WORK REQUIRED: Exact copies of all the lines below are required.

SUPPLIED DATA:
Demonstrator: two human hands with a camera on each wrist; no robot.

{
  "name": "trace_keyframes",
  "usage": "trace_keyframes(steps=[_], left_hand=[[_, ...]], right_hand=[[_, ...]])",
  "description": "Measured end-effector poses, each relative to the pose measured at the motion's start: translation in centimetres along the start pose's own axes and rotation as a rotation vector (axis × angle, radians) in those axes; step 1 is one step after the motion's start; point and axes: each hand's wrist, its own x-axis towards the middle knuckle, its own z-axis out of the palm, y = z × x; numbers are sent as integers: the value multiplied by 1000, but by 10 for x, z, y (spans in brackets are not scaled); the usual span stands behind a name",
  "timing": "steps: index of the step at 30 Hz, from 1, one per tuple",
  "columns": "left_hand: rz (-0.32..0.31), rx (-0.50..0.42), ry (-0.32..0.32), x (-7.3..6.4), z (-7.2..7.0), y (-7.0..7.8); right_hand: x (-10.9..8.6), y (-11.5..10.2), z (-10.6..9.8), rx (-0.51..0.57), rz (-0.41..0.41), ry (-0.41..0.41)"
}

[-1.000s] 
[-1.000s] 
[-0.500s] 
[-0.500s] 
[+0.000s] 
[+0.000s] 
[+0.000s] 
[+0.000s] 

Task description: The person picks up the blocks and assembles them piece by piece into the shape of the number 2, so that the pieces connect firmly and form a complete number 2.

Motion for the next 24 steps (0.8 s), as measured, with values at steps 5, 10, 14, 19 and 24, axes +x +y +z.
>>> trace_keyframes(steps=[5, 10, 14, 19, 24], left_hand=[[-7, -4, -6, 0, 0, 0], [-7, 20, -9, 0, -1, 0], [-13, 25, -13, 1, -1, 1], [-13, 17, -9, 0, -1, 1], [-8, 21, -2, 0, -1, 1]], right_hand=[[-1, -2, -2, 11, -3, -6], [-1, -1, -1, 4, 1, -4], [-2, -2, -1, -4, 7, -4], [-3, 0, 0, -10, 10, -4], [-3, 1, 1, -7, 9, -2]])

TASK SOLUTION:
Demonstrator: two human hands with a camera on each wrist; no robot.

{
  "name": "trace_keyframes",
  "usage": "trace_keyframes(steps=[_], left_hand=[[_, ...]], right_hand=[[_, ...]])",
  "description": "Measured end-effector poses, each relative to the pose measured at the motion's start: translation in centimetres along the start pose's own axes and rotation as a rotation vector (axis × angle, radians) in those axes; step 1 is one step after the motion's start; point and axes: each hand's wrist, its own x-axis towards the middle knuckle, its own z-axis out of the palm, y = z × x; numbers are sent as integers: the value multiplied by 1000, but by 10 for x, z, y (spans in brackets are not scaled); the usual span stands behind a name",
  "timing": "steps: index of the step at 30 Hz, from 1, one per tuple",
  "columns": "left_hand: rz (-0.32..0.31), rx (-0.50..0.42), ry (-0.32..0.32), x (-7.3..6.4), z (-7.2..7.0), y (-7.0..7.8); right_hand: x (-10.9..8.6), y (-11.5..10.2), z (-10.6..9.8), rx (-0.51..0.57), rz (-0.41..0.41), ry (-0.41..0.41)"
}

[-1.000s] 
[-1.000s] 
[-0.500s] 
[-0.500s] 
[+0.000s] 
[+0.000s] 
[+0.000s] 
[+0.000s] 

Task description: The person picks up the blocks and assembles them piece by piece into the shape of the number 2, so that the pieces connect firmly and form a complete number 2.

Motion for the next 24 steps (0.8 s), as measured, with values at steps 5, 10, 14, 19 and 24, axes +x +y +z.
>>> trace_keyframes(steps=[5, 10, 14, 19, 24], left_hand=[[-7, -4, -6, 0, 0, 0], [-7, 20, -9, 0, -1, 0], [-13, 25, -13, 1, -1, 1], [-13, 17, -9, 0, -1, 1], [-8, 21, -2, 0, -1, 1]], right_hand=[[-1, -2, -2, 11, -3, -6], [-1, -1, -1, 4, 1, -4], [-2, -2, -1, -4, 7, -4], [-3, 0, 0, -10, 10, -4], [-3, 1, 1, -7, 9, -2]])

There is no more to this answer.